# Exercise requirements:
Before anything else, drop the pictures; then return exactly the lines from the top of the listing through the line with "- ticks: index".

# Stored data:
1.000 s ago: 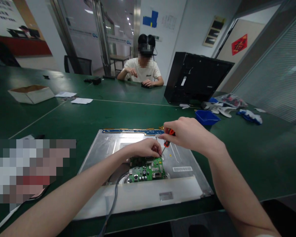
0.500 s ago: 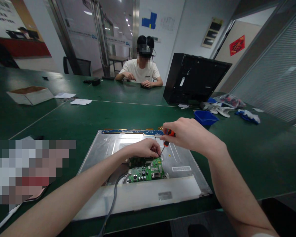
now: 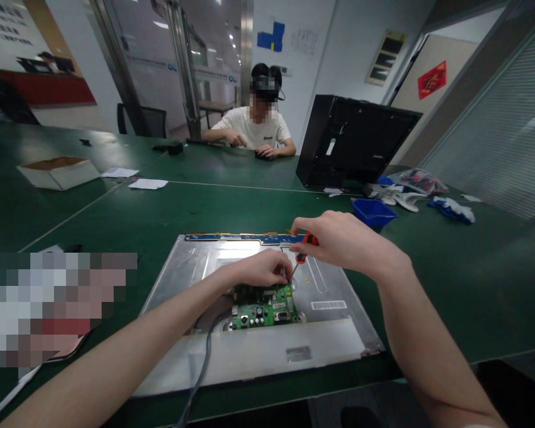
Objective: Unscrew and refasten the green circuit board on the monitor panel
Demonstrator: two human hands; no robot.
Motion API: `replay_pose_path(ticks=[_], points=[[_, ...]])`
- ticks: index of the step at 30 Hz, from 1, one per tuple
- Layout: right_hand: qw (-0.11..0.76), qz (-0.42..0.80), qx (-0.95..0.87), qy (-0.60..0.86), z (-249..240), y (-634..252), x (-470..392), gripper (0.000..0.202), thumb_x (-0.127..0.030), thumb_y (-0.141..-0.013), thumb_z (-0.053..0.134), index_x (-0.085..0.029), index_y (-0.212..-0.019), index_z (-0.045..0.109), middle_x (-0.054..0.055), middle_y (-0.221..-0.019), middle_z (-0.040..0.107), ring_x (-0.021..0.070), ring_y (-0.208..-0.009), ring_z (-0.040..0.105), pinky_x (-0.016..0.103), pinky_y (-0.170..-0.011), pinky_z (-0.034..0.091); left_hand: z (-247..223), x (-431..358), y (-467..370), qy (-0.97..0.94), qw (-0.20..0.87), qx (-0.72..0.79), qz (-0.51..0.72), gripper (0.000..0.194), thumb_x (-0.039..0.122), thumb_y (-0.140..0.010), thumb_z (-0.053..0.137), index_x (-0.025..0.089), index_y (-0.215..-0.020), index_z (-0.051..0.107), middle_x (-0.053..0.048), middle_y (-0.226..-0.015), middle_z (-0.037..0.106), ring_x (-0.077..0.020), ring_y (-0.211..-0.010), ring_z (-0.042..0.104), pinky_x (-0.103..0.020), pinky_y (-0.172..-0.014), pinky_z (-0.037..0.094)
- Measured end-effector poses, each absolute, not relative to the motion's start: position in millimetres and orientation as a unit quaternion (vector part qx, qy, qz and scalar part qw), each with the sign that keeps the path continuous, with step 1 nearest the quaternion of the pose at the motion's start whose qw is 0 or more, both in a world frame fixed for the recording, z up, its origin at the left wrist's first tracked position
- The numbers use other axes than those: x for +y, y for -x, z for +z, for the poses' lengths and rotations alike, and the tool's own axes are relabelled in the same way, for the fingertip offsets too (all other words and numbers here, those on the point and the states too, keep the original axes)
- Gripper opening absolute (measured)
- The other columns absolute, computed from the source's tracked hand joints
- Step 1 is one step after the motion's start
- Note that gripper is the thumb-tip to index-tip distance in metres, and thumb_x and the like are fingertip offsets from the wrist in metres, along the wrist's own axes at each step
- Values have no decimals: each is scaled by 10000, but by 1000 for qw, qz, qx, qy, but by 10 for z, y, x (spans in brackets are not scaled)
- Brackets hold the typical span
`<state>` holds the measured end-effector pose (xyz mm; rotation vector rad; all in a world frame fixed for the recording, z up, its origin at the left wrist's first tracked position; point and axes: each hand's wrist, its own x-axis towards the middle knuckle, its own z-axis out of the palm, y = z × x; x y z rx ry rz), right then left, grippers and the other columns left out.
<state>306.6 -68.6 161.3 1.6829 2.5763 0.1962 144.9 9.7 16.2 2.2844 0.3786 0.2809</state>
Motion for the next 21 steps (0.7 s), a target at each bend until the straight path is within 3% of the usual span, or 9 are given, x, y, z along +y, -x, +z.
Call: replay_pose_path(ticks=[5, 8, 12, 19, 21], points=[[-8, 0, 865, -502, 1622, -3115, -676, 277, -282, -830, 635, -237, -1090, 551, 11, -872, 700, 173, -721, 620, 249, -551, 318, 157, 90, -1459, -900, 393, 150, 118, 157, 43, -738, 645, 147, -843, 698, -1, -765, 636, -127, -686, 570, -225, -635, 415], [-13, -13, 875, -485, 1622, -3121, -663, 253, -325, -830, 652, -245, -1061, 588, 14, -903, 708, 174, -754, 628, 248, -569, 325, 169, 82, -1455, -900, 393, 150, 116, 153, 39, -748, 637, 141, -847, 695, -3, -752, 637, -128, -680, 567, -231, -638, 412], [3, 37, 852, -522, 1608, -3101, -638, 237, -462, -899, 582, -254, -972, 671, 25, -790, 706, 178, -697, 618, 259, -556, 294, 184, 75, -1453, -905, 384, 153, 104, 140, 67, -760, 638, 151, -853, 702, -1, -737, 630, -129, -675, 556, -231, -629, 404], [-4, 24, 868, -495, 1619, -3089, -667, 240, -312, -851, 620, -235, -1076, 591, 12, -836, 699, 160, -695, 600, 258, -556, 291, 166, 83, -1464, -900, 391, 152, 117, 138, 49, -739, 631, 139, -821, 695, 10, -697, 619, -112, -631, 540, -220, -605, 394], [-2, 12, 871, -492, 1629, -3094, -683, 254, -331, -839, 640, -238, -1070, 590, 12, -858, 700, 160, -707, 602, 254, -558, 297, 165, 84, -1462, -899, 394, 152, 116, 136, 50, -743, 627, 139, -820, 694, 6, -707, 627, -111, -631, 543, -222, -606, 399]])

# Exercise response:
1.000 s ago: 
0.500 s ago: 
now: 
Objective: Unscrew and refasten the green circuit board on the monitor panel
Demonstrator: two human hands; no robot.
Motion API: `replay_pose_path(ticks=[_], points=[[_, ...]])`
- ticks: index of the step at 30 Hz, from 1, one per tuple

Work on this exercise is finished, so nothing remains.